Этому негативному процессу, набирающему со временем заметное ускорение, способствовало также и то, что государство в силу уже самого своего имперского, самодержавного характера было лишено какой-либо системы сдержек и противовесов как со стороны институтов гражданского общества внутри страны, так и со стороны внешнего мира. Подобное государство, по сути, представляло собой устрашающую самодовлеющую силу, этакую железную пяту, которая, образно говоря, неизменно нависала над судьбой всех тех, кого история расселила на соответствующей территории. На эту принципиальную особенность имперского бытия обратил внимание лауреат Нобелевской премии мира, Государственный секретарь США (1973–1977) Генри Киссинджер. Так, он отмечал, что путь к имперскому статусу ведёт к загниванию самой страны, поскольку с течением времени претензия на всемогущество разрушает какие-либо внутренние барьеры сопротивления бесправию, тирании и вседозволенности. «В империях с долгой историей любая проблема превращается в проблему внутреннюю, поскольку внешний мир уже не является для неё противовесом». Такие проблемы, несомненно, переживала и Российская империя: её никто не мог вразумить в отношении абсолютного бесправия её народонаселения в целом и национальных меньшинств в частности. Правящий же класс империи загонял эти проблемы в глухой угол, из которого они с невообразимым грохотом вырывались лишь во времена различных смут и потрясений.
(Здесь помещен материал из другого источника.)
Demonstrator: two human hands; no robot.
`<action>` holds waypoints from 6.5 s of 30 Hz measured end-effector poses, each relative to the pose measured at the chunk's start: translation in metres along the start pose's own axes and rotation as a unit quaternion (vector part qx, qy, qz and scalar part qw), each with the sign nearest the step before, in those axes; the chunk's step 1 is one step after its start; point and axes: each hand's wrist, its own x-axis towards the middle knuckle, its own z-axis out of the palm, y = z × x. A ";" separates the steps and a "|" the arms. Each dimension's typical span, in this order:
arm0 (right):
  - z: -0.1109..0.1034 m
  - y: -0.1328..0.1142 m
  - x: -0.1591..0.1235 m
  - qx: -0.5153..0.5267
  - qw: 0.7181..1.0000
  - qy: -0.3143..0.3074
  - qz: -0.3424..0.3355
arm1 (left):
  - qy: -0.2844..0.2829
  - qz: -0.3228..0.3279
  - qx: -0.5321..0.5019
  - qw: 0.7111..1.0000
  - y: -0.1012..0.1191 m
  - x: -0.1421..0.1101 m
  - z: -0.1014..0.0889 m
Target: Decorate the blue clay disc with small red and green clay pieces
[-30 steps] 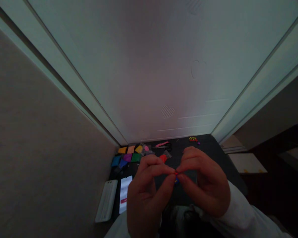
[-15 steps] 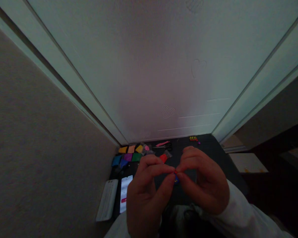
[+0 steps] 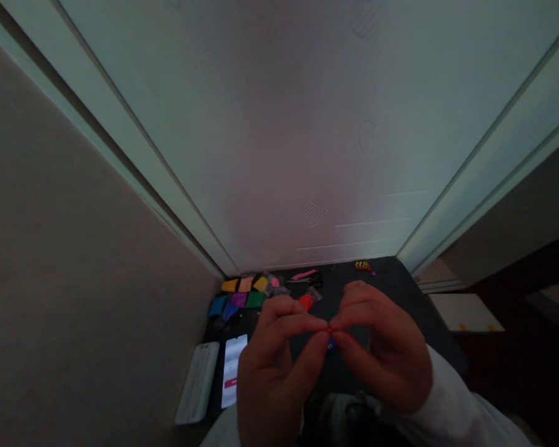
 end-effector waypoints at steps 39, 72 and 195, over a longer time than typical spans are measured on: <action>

Очевидно, что в тех странах, в которых держава, пронизанная традицией невежества, бездумно, жестоко и безответственно обходилась со всем своим народом, наиболее травмированной оказывалась психика, в первую очередь, её национальных меньшинств. Когда внутри необъятной страны, по сути, некому было замолвить слово о несчастной судьбе её коренного населения (заметим: рабство в стране было формально упразднено лишь в 1861 г.), кому какое дело было до каких-то там инородцев и иноверцев? Потому-то во все периоды смутного времени они первые и становились объектами манипуляций со стороны противоборствующих политических сил не только в стране, но нередко и далеко за её пределами. А на фоне бездумного, порядком люмпенизированного населения, как правило, — и его первыми жертвами. Именно на представителях национальных меньшинств и иноверцах преимущественно и вымещали свою злобу бессильные противостоять своей партии власти (царя-батюшки и православной церкви) простодушные подданные империи. Подобная форма жестокости на территории державы, которую вовсе не случайно именовали «тюрьмой народов», имела, таким образом, свои глубокие исторические и психологические предпосылки. Последние подспудно формировались в ходе той национальной политики, которую на протяжении веков империя культивировала по отношению к тем или иным этносам и религиозным общинам.